Tesla has at long-last opened their Dubai showroom, and the attention around their cars is undeniable. The thought of never having to fill up your car at a gas station may sound like a dream, but it’s very much a reality that plenty of Tesla owners enjoy already. 

Unlike a hybrid, Tesla is an electric vehicle that will need to be charged up in order to be driven. While a Hybrid vehicle can operate on battery power for a short period, it primarily still requires regular petrol to operate on the roads.

Charging infrastructure is still very much in its infancy in the UAE, it’s only set to grow in the coming years, as more and more people start to embrace electric vehicles.
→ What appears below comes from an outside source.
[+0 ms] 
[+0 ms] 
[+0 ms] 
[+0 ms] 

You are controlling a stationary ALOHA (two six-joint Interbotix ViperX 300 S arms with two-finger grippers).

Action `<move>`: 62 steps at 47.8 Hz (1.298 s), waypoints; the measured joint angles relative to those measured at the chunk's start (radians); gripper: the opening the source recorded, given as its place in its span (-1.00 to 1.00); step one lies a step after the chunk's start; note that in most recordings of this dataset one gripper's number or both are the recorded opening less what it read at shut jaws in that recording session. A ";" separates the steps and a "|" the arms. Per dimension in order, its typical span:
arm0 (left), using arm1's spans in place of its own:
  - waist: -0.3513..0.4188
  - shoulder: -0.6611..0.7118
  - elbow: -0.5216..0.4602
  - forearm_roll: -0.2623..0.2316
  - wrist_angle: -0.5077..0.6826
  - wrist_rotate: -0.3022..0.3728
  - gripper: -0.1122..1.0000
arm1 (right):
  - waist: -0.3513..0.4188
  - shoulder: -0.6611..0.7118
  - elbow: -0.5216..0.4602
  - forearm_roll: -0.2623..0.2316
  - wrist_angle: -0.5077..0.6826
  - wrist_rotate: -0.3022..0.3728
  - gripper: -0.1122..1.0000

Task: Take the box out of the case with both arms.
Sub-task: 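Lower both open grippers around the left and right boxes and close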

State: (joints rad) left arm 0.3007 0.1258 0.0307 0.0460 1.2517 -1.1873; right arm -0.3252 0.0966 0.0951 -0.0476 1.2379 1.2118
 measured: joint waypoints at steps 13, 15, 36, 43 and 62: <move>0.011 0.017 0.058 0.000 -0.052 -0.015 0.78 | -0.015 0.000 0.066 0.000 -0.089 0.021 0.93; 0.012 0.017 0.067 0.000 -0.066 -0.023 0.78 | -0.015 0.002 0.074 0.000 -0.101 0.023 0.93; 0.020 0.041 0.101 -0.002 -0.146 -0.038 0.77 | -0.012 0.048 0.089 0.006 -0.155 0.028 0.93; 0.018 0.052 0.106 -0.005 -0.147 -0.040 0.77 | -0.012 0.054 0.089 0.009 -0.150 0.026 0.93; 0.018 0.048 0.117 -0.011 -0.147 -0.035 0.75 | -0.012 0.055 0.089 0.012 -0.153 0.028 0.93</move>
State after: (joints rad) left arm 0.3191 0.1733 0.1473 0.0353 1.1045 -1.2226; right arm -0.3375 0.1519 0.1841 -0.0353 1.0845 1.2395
So if you’ve got some burning questions about Tesla, here’s a handy guide to everything you’ll need to know about owning a Tesla in Dubai.

Does it really not need any fuel? How much would I save in fuel costs?

 That’s right – you’ll never need to put a drop of petrol in your Tesla. It has practically zero emissions, and runs 100% off battery power. What’s more, the front space where you’d normally find a car engine is now replaced by a front trunk, so you get extra storage space for your things. 

For a single charge at home, you would pay approximate AED 23 for a full charge. Compare that with about AED 160 for a full tank for a Mercedes E-Class E350 Sedan 3.5L, 2017 model for approximately the same range, and you can see how much you can save in a month.

Charging: How do I charge a Tesla, where do I charge it and how long does it take to charge?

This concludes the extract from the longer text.